HTML Quoting as Part of the Templating System

The Templating System.

Templating systems, as deployed by most web software, serve to distinguish the programming logic of the system from the presentation that is output to the user.

Before introduction of a templating systems to ACS, pages were built by outputting HTML text directly from Tcl code. Therefore it was hard for a designer or a later reviewer to change the appearance of the page. "Change the color of the table? How do I do that when I cannot even find the body tag?" At this point some suggest to embed Tcl code in the document rather than the other way around, like PHP does. But it doesn't solve the problem, because the code is still tightly coupled with the markup, requiring programmer-level understanding for every change. The only workable solution is to try to uncouple the presentation from the design as much as possible.

ACS 4.0 addressed the problem by introducing a custom-written templating system loosely based on the already-present capabilities of the AolServer, the ADP pages. Unlike the ADP system, which allowed the coder to register his own tags to encapsulate often-used functionality, the new templating system came with a pre-programmed set of tags that performed the basic transformations needed to process the page, and some additional value.

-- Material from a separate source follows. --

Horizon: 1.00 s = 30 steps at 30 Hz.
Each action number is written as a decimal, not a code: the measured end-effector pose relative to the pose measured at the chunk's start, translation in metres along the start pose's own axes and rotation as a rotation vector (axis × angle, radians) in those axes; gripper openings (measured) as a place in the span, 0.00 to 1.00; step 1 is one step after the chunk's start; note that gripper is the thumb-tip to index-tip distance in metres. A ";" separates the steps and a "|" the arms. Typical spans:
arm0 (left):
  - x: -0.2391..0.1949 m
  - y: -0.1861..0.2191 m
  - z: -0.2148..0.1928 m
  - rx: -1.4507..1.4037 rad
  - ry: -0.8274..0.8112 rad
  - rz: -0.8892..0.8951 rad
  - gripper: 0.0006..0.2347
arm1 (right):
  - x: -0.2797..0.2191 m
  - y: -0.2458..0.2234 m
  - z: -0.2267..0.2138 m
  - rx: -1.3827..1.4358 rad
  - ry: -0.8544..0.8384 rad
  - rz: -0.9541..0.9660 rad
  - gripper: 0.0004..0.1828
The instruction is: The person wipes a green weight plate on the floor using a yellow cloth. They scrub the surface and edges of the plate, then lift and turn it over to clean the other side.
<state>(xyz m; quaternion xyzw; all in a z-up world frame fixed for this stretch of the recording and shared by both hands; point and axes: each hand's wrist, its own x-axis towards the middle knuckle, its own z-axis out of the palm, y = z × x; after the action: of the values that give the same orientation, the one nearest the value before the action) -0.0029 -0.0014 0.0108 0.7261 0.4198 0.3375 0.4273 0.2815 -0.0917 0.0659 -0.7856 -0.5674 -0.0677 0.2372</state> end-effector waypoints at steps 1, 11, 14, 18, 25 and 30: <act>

Comparing ACS templating to other templating systems, it is my impression that the former was designed to be useful in real life rather than minimalistic -- which is only makes sense given the tight deadlines most ArsDigita projects have to face. Besides the if tag, multiple tag and @variable@ variable substitution, which are sufficient to implement any template-based page, it also includes features like including one template in another, customizing site- or module-wide look using the master templates, directly importing query results to the template, facilities for building grid-tables, and more. This utilitarian approach to templating urges us to consider the quoting issues as integral part of the system.

Quoting.

In the context of HTML, we define quoting as transforming text in such a way that the HTML-rendered version of the transformed text is identical to the original text. Thus one way to quote the text "<i>" is to transform it to "&lt;i&gt;". When a browser renders the transformed text, entities &lt; and &gt; are converted back to < and >, which makes the rendered version of the transformation equal to the original.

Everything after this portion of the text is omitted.